Rectal mobilization begins by entering the retrorectal space at the level of the sacral promontory (see Fig. 25-5). Division of the peritoneum at this level will identify the avascular plane between the mesorectum and the presacral fascia. The peritoneum lateral to the rectum is then incised toward the anterior cul-de-sac bilaterally. Finally, the anterior peritoneum also needs to be divided, which will allow entrance into the proper plane to mobilize the vagina in a woman, or the seminal vesicles and prostate in a man. Once the peritoneum is completely incised, the rectum is further mobilized by dividing the areolar tissue that exists between the fascia propria of the rectum and the fascia of the pelvic sidewall, collectively referred to as the endopelvic fascia. This dissection is greatly facilitated by proper deep pelvic retractors and anterior retraction of the rectum (Fig. 25-10). This dissection should be continued posteriorly and in the midline as deep as possible (Fig. 25-11).
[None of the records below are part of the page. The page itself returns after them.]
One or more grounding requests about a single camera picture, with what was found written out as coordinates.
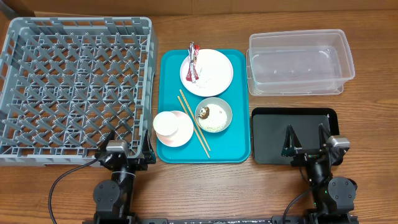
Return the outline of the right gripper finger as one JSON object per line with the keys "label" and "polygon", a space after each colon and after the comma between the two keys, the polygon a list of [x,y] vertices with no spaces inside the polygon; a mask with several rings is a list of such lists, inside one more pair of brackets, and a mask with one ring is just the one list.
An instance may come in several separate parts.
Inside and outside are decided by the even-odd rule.
{"label": "right gripper finger", "polygon": [[284,157],[293,157],[299,154],[302,150],[302,145],[292,127],[288,125],[285,134],[284,146],[281,155]]}
{"label": "right gripper finger", "polygon": [[327,130],[326,127],[324,127],[323,123],[318,125],[318,135],[319,135],[319,143],[320,143],[320,148],[323,149],[329,149],[329,145],[327,143],[327,140],[331,136],[329,130]]}

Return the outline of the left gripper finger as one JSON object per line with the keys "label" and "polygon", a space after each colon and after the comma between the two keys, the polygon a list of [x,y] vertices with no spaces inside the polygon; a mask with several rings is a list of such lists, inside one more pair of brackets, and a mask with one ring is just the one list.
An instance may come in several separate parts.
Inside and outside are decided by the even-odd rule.
{"label": "left gripper finger", "polygon": [[104,148],[106,148],[106,146],[108,145],[108,143],[109,143],[111,140],[114,140],[114,137],[115,137],[115,131],[111,131],[111,132],[107,135],[107,137],[105,138],[105,140],[104,140]]}
{"label": "left gripper finger", "polygon": [[155,164],[155,152],[150,143],[150,134],[148,130],[145,131],[143,155],[146,164]]}

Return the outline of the white cup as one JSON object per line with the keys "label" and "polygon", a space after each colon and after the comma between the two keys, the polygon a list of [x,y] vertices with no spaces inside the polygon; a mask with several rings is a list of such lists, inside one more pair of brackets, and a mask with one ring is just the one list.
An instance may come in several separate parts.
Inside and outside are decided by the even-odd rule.
{"label": "white cup", "polygon": [[178,129],[177,116],[171,111],[160,112],[154,118],[153,126],[157,134],[173,135]]}

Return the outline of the small pink plate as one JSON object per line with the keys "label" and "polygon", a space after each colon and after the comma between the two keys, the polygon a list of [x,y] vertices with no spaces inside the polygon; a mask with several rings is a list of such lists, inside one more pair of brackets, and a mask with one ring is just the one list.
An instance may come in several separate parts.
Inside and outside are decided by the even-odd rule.
{"label": "small pink plate", "polygon": [[170,136],[157,134],[157,139],[168,147],[180,147],[191,139],[193,135],[193,122],[190,117],[182,111],[171,111],[177,116],[177,131]]}

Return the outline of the brown food scrap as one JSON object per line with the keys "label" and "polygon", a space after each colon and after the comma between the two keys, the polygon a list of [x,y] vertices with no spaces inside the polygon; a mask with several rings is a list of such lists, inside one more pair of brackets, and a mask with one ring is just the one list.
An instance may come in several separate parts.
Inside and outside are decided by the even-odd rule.
{"label": "brown food scrap", "polygon": [[204,106],[200,109],[199,115],[198,117],[200,119],[207,119],[207,117],[209,117],[210,114],[210,109],[207,106]]}

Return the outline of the pile of white rice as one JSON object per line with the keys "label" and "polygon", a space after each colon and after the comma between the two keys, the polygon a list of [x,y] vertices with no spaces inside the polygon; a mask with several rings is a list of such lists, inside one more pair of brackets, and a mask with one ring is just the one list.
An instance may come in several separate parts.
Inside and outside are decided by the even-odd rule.
{"label": "pile of white rice", "polygon": [[227,115],[225,110],[216,104],[208,104],[206,105],[210,109],[210,114],[207,119],[200,119],[198,117],[199,125],[208,132],[216,133],[221,131],[227,122]]}

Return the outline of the grey green bowl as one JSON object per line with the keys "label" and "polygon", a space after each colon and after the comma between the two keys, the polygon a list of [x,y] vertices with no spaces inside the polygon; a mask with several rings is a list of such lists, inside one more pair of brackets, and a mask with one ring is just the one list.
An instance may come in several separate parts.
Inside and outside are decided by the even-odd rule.
{"label": "grey green bowl", "polygon": [[204,100],[202,100],[198,104],[198,106],[197,106],[197,108],[195,110],[195,117],[196,117],[197,121],[198,121],[198,115],[199,115],[200,109],[202,107],[208,105],[208,104],[216,104],[216,105],[221,106],[225,110],[225,113],[226,113],[226,115],[228,117],[226,125],[224,126],[224,128],[221,131],[217,132],[217,133],[220,133],[220,132],[224,131],[230,125],[230,123],[232,122],[232,118],[233,118],[232,109],[231,109],[230,105],[225,100],[222,100],[221,98],[217,98],[217,97],[205,98]]}

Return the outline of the red snack wrapper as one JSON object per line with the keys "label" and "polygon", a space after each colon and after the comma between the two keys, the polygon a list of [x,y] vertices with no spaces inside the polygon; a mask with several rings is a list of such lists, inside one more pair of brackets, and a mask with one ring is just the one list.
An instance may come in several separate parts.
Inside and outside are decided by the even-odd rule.
{"label": "red snack wrapper", "polygon": [[186,80],[192,83],[195,83],[199,79],[199,75],[195,68],[199,51],[200,46],[196,45],[194,42],[190,42],[190,46],[188,48],[189,63]]}

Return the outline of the white tissue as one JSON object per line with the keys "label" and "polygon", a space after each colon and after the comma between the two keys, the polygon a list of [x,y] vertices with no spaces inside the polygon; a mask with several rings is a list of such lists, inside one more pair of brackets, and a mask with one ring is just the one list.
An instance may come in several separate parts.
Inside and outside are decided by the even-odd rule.
{"label": "white tissue", "polygon": [[198,79],[196,80],[196,86],[198,86],[199,88],[206,87],[207,82],[211,78],[211,63],[205,58],[198,58],[197,64],[195,65],[195,70],[198,75]]}

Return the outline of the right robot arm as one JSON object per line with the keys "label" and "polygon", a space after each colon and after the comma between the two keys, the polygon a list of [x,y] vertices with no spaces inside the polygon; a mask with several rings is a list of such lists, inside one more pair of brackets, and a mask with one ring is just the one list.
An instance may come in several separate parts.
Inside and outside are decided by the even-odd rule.
{"label": "right robot arm", "polygon": [[[281,155],[292,158],[291,166],[305,169],[309,189],[288,204],[281,222],[357,223],[358,218],[349,214],[354,210],[357,183],[332,174],[332,166],[342,162],[350,142],[344,136],[332,135],[322,124],[318,126],[318,137],[317,148],[304,149],[292,125],[287,126]],[[304,211],[301,217],[288,216],[290,208],[307,194],[312,194],[315,207]]]}

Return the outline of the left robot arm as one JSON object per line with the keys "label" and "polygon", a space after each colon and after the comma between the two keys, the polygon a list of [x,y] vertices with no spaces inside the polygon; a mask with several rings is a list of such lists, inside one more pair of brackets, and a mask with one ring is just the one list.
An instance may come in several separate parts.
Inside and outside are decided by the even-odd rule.
{"label": "left robot arm", "polygon": [[148,132],[144,134],[142,148],[132,157],[129,157],[129,144],[116,140],[115,135],[111,131],[95,154],[100,165],[111,171],[111,178],[100,182],[93,191],[96,203],[93,223],[137,224],[139,218],[131,211],[135,172],[147,170],[149,164],[156,163],[156,158]]}

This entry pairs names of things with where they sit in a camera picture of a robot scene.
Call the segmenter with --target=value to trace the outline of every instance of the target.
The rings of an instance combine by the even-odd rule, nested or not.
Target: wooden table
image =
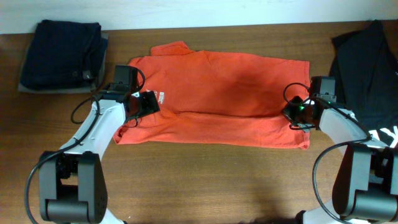
[[[149,54],[160,44],[183,40],[193,50],[247,52],[310,61],[311,76],[328,75],[335,56],[331,37],[366,27],[369,22],[286,24],[194,29],[108,31],[107,81],[114,66]],[[398,23],[384,23],[392,51],[398,54]],[[29,223],[24,186],[44,150],[57,150],[78,129],[72,109],[88,95],[18,93],[22,58],[32,34],[0,35],[0,223]],[[81,110],[82,119],[88,105]],[[311,146],[264,149],[222,144],[147,142],[117,146],[103,158],[108,207],[129,223],[237,223],[255,218],[294,217],[318,206],[311,171],[330,139],[311,132]],[[340,166],[338,151],[318,171],[320,195],[331,198]],[[39,216],[37,176],[30,190]]]

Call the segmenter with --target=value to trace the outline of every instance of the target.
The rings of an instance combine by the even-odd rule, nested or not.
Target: orange-red fabric
[[[284,88],[310,85],[309,62],[244,53],[192,51],[184,42],[153,47],[151,56],[134,58],[143,90],[155,91],[158,113],[136,128],[121,127],[118,144],[146,141],[224,143],[240,146],[308,148],[309,134],[289,129],[281,115]],[[308,96],[291,86],[287,98]],[[134,126],[130,121],[126,126]]]

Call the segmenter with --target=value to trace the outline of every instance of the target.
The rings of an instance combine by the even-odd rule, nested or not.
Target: black cover
[[[21,83],[33,90],[90,86],[107,46],[97,22],[44,20],[38,24],[26,55]]]
[[[370,131],[377,130],[383,142],[395,147],[398,63],[388,47],[381,22],[374,21],[365,30],[335,37],[333,45],[337,56],[330,76],[336,79],[337,102],[345,103],[360,123]]]

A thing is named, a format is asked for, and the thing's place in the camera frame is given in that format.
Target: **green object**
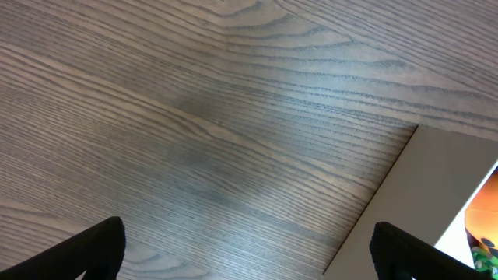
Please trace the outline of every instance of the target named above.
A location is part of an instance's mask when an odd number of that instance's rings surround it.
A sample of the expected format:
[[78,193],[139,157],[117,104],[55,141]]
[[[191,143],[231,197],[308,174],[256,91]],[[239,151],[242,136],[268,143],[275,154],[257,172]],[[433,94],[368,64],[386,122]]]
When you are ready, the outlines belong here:
[[481,247],[473,247],[471,251],[475,270],[498,280],[498,258]]

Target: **wooden table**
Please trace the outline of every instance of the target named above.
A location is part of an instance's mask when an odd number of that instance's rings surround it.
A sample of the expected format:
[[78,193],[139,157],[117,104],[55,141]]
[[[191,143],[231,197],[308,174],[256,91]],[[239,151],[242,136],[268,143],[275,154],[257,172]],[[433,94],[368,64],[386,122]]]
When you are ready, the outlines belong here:
[[[498,140],[497,14],[0,1],[0,198],[82,228],[119,215],[198,278],[319,279],[418,124]],[[26,235],[0,247],[35,247]],[[0,268],[29,255],[0,254]]]

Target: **wood grain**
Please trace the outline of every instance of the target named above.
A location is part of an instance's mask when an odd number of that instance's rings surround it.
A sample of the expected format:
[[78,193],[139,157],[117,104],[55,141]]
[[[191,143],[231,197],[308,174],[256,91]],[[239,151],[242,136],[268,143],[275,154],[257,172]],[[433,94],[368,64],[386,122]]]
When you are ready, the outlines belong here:
[[225,278],[320,278],[417,124],[498,140],[493,11],[1,1],[0,196]]
[[[39,254],[89,226],[75,224],[55,215],[14,201],[0,200],[0,270]],[[136,240],[126,240],[120,280],[202,279],[224,280],[171,256],[158,254]]]

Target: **orange object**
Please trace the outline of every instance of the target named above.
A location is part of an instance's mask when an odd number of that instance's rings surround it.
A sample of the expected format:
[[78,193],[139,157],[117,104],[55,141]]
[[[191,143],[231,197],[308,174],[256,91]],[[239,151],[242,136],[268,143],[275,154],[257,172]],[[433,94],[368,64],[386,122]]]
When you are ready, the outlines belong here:
[[498,173],[494,173],[465,209],[465,228],[482,249],[498,257]]

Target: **colorful object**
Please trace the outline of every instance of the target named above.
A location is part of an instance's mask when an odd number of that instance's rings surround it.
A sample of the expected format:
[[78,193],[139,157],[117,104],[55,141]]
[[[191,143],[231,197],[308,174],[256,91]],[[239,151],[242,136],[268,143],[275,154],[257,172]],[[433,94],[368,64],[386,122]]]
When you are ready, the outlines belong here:
[[479,247],[472,248],[475,269],[498,279],[498,173],[486,181],[465,209],[465,228],[479,242]]
[[475,270],[498,279],[498,258],[480,247],[472,248]]

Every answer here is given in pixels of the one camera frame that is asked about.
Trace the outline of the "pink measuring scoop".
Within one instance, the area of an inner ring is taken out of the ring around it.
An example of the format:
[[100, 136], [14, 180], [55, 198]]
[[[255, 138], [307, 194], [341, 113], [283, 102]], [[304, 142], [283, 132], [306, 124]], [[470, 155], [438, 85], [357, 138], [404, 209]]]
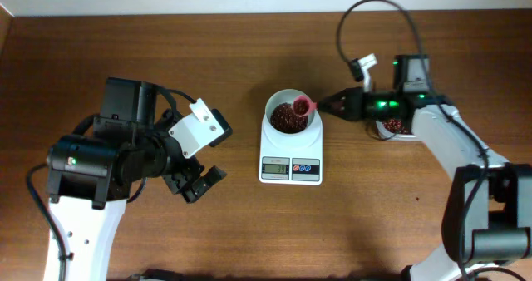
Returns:
[[317, 110], [317, 103], [307, 96], [298, 96], [292, 103], [292, 110], [296, 116], [309, 116]]

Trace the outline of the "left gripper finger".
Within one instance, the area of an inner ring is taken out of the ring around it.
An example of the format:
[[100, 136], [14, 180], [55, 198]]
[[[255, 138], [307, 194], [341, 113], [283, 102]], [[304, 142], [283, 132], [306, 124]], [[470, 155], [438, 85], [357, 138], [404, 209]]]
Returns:
[[209, 146], [216, 147], [233, 135], [233, 129], [218, 109], [211, 109], [211, 114], [215, 120], [212, 130], [217, 132], [217, 137], [209, 143]]
[[187, 204], [192, 204], [226, 176], [227, 173], [225, 171], [221, 170], [217, 166], [213, 166], [205, 175], [200, 176], [197, 180], [190, 182], [182, 191], [182, 197]]

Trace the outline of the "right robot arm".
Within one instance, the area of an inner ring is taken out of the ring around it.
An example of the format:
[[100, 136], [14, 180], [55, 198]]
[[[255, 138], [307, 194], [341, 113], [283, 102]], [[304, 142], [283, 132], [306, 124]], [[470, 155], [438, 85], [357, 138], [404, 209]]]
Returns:
[[531, 256], [531, 167], [512, 164], [490, 149], [448, 99], [432, 88], [374, 92], [368, 70], [373, 55], [348, 62], [362, 87], [318, 103], [345, 121], [403, 119], [452, 180], [441, 224], [441, 246], [403, 269], [404, 280], [472, 280]]

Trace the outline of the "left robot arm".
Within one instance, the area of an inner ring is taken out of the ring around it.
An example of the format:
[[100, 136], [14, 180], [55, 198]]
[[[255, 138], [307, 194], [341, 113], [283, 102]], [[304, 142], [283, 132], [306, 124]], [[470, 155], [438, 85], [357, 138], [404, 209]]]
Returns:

This will help identify the proper lateral plane, which should continue just adjacent to the mesorectum. Finally, the anterior plane needs to be developed, separating either the vagina or the prostate from the rectum (Figs. 25-12 and 25-13). This is greatly facilitated by using a lipped pelvic retractor and anterior traction on the vagina or prostate while using the hand for posterior traction of the rectum. Whereas this description implies that the posterior, lateral, and anterior dissections are done sequentially, in reality the surgeon needs to constantly adjust her or his retractors to dissect the area that is currently best exposed and continue this dissection circumferentially all the way to the pelvic floor. When this is done properly, there should be no mesorectum at the pelvic floor, thus completing a total mesorectal excision. Therefore, all that should be left is the rectum itself as it enters the rectal ampulla between the muscles of the pelvic floor. Division of the rectum at this level can almost always be done with one fire of a 30-mm transverse stapling device. Figure 25-14 shows the final appearance of the sacral hollow after complete removal of the rectum and the associated mesorectum.